→ Work order
Pick every line out of the entries below that has the string "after", and copy it.

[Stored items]
* * *
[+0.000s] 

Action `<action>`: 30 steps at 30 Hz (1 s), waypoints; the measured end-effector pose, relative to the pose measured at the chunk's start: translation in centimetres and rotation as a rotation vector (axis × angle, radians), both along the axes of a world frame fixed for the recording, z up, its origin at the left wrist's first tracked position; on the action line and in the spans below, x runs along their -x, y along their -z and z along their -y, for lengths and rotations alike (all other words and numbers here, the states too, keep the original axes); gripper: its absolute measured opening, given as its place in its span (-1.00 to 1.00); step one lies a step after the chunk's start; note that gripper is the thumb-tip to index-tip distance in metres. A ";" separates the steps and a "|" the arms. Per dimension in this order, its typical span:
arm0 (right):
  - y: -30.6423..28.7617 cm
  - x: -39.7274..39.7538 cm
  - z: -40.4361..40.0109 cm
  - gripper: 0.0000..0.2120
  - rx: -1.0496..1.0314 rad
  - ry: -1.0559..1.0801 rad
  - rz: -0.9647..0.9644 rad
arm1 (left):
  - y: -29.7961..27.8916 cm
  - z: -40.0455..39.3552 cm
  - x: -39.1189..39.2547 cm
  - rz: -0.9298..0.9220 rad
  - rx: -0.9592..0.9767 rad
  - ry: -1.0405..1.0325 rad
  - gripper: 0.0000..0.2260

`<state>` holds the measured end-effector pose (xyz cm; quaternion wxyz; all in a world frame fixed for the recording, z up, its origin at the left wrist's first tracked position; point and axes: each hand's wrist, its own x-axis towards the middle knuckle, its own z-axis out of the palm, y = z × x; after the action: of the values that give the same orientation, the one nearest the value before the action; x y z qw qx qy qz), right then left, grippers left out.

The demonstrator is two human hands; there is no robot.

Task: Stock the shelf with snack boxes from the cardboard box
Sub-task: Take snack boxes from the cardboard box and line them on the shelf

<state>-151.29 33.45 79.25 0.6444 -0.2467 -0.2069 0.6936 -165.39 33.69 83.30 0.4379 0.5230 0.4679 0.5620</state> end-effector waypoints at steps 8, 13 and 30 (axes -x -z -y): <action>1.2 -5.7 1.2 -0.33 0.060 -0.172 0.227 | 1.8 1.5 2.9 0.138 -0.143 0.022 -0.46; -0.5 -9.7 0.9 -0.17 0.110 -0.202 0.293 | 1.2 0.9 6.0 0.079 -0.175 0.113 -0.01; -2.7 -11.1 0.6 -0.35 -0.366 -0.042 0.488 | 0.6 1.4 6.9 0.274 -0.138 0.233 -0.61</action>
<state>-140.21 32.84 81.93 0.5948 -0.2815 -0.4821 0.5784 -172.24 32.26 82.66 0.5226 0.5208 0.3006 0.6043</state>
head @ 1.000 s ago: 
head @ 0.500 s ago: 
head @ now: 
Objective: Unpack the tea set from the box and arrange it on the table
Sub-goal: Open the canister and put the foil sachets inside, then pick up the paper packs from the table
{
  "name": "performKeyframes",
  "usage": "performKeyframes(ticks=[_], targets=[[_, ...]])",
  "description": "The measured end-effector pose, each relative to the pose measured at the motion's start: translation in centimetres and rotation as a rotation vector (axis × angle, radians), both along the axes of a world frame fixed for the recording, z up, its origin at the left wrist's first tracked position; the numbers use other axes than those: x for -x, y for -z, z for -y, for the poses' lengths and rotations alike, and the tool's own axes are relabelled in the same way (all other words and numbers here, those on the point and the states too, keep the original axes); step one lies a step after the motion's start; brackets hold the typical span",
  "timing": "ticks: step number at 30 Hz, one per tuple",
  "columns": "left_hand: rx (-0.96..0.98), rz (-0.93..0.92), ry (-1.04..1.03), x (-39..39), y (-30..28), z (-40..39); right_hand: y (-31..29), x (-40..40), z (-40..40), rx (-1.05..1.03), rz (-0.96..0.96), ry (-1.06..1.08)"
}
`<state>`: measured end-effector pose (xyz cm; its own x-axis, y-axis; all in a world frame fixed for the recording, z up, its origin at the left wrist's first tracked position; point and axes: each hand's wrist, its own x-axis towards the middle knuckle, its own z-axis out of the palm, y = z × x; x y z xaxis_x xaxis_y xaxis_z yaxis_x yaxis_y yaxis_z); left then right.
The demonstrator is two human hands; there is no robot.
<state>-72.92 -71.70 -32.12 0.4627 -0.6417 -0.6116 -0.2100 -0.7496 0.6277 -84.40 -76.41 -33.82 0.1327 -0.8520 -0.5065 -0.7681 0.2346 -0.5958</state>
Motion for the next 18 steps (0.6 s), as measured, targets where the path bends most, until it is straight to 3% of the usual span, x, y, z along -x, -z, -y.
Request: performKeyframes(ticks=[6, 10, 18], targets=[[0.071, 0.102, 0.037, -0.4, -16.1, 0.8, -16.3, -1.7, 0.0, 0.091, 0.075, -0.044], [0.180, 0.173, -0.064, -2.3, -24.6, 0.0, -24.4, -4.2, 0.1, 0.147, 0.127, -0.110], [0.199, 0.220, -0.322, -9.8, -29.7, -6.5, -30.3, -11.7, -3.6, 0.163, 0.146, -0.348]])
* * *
→ Finished task
Action `<action>`: 30 steps at 30 Hz (1 s), waypoints; the measured end-effector pose, relative to the pose measured at the chunk's start: translation in centimetres and rotation as a rotation vector (axis × angle, radians), both along the axes of a world frame fixed for the recording, z up, its origin at the left wrist's first tracked position; on the action line and in the spans below, x runs along their -x, y along their -z and z along their -y, for lengths and rotations alike (all other words and numbers here, the states too, keep the original axes); gripper: its absolute measured opening, given as its place in its span (-1.00 to 1.00); step one lies a step after the chunk's start; note that gripper is the thumb-tip to index-tip distance in metres. A ";" separates the steps and a "|" the arms. Per dimension in this order, its typical span:
`<state>` holds the measured end-effector pose (xyz cm; quaternion wxyz; all in a world frame fixed for the recording, z up, its origin at the left wrist's first tracked position; point and axes: each hand's wrist, its own x-axis towards the middle knuckle, its own z-axis out of the palm, y = z × x; after the action: of the values that give the same orientation, the one nearest the value before the action; x y z qw qx qy qz), right then left, grippers left out.
  "description": "The measured end-effector pose, each relative to the pose measured at the motion's start: translation in centimetres and rotation as a rotation vector (axis × angle, radians), both along the axes of a world frame fixed for the recording, z up, its origin at the left wrist's first tracked position; the numbers use other axes than those: x for -x, y for -z, z for -y, for the poses' lengths and rotations alike, and the tool's own axes are relabelled in the same way (all other words and numbers here, those on the point and the states too, keep the original axes); step one lies a step after the motion's start; brackets hold the typical span",

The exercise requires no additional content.